Epidemiological studies have shown a remarkable consistency in finding a lower risk for a variety of chronic diseases in selected communities consuming large amounts of plant foods, mainly fruits and vegetables. Variety of naturally occurring nutritive and nonnutritive constituents present in vegetables, fruits and grain products have been shown to inhibit many chronic diseases like colon cancer [4]. There is a growing body of literature suggesting that several natural occurring compounds as phytochemicals in the form of dietary supplement can reduce cancer progression risk and have been reported to hold an important role in the development of chemo preventive agents.

Some of the phytochemicals such as curcumin from turmeric, epigallocatechin gallate from green tea, genistein from soybean, lycopene from tomato, resveratrol from grapes, sulforaphane from cruciferous vegetables, rosmarinic acid from rosemary, phenethyl isothiocyanate from cruciferous vegetable, kaempferol from tea, broccoli, grapefruit, gingerol from gingers, fisetin from strawberries, apples, Diindolylmethane/Indole-3-carbinol from brassica vegetables, cyanidins from grapes, crocetin from saffron and apigenin from parsley are currently being used as cancer chemo preventive and treatment agents. Modes of action of these phytochemicals which are responsible for preventing or delaying the progression of the colon cancer are quite different to each other. Some of the most common mechanisms are induction of apoptosis in cancer cells, increase detoxification by inhibition of cyclooxygenases, DNA methylation, modification of PI3 kinase pathway, and tumor angiogenesis inhibition, modification of microbial population, and regulation of inflammation, etc.

Chemoprevention is defined as the intake of foreign agents in order to restrain induction, to prevent or slow the progression of cancer, or reversal of carcinogenesis at a premalignant stage [5]. Chemo preventive agents are typically natural products or their synthetic analogues that inhibit the transformation of normal cells to premalignant cells or the progression of premalignant cells to malignant cells by modulating processes associated with xenobiotic biotransformation, along with the protection of cellular elements from oxidative damage. The effect of any dietary compound is influenced by the active bioavailability rather than the amount ingested. Depending on the personal predisposition, including genetics and medication, a bioavailability dose may cause different magnitudes of effects in different people. Bioavailability In the human body is defined as substances obtained from ingested dietary materials that reach circulatory system for further delivery into designated tissues so that the beneficial compounds are biologically available for providing health benefits. The normal routes of biotransformation of dietary phytochemicals include ingestion, digestions, and transport across gastrointestinal epithelium prior to circulatory vessels [6]. The main issue about the role of phytochemicals in health is very poorly understand, due to lack of sufficient information on transport mechanisms for phytochemicals delivery into the target sites, its metabolism in human body, and biomarkers exerting the health benefits.

Dietary phytochemicals are widely used as pharmaceuticals beneficial for human health.
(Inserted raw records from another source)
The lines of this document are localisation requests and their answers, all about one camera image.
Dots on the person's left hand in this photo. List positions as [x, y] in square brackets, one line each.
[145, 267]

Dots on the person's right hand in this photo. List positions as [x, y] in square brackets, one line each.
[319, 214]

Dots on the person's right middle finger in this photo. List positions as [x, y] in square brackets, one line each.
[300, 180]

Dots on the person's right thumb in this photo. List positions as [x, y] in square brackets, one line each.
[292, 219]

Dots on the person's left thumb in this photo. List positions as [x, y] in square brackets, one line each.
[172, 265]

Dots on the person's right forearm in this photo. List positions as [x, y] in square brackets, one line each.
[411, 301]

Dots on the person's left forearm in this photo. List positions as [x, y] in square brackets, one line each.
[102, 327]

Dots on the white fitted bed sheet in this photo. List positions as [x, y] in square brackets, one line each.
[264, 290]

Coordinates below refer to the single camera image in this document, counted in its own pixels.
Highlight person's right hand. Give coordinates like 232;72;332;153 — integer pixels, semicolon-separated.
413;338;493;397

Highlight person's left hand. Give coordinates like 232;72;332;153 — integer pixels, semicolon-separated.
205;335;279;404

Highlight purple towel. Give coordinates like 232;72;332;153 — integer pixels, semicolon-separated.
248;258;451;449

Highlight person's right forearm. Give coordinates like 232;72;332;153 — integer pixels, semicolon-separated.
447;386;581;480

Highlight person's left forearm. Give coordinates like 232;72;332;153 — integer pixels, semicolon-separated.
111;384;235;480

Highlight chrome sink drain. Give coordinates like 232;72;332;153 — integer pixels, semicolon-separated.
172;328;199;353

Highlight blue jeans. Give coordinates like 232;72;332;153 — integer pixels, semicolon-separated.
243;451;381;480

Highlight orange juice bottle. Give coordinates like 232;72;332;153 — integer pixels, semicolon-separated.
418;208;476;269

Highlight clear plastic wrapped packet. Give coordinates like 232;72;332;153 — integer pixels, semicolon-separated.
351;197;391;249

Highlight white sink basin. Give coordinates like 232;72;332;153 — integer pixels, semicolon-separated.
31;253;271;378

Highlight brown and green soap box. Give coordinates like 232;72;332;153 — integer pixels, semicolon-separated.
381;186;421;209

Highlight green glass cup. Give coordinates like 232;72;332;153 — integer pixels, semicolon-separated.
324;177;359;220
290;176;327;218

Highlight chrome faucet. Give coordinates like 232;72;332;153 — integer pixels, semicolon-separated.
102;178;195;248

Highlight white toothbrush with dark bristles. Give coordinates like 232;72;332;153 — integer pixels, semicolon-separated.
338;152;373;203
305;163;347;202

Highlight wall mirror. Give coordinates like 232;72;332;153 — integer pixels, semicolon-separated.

In summary, the interactions between dietary phytochemicals and the intestinal microbiome in mediating colon cancer risk are now clearly evident. Even though, the exact mechanism of actions and bioavailability of phytochemicals are poorly understood. Thus, comprehensive and systematic investigations of phytochemicals should be carried out considering its bioavailability, because single or clustered dietary phyto molecules are contributing to chemotherapeutic action and will be important for future assessment.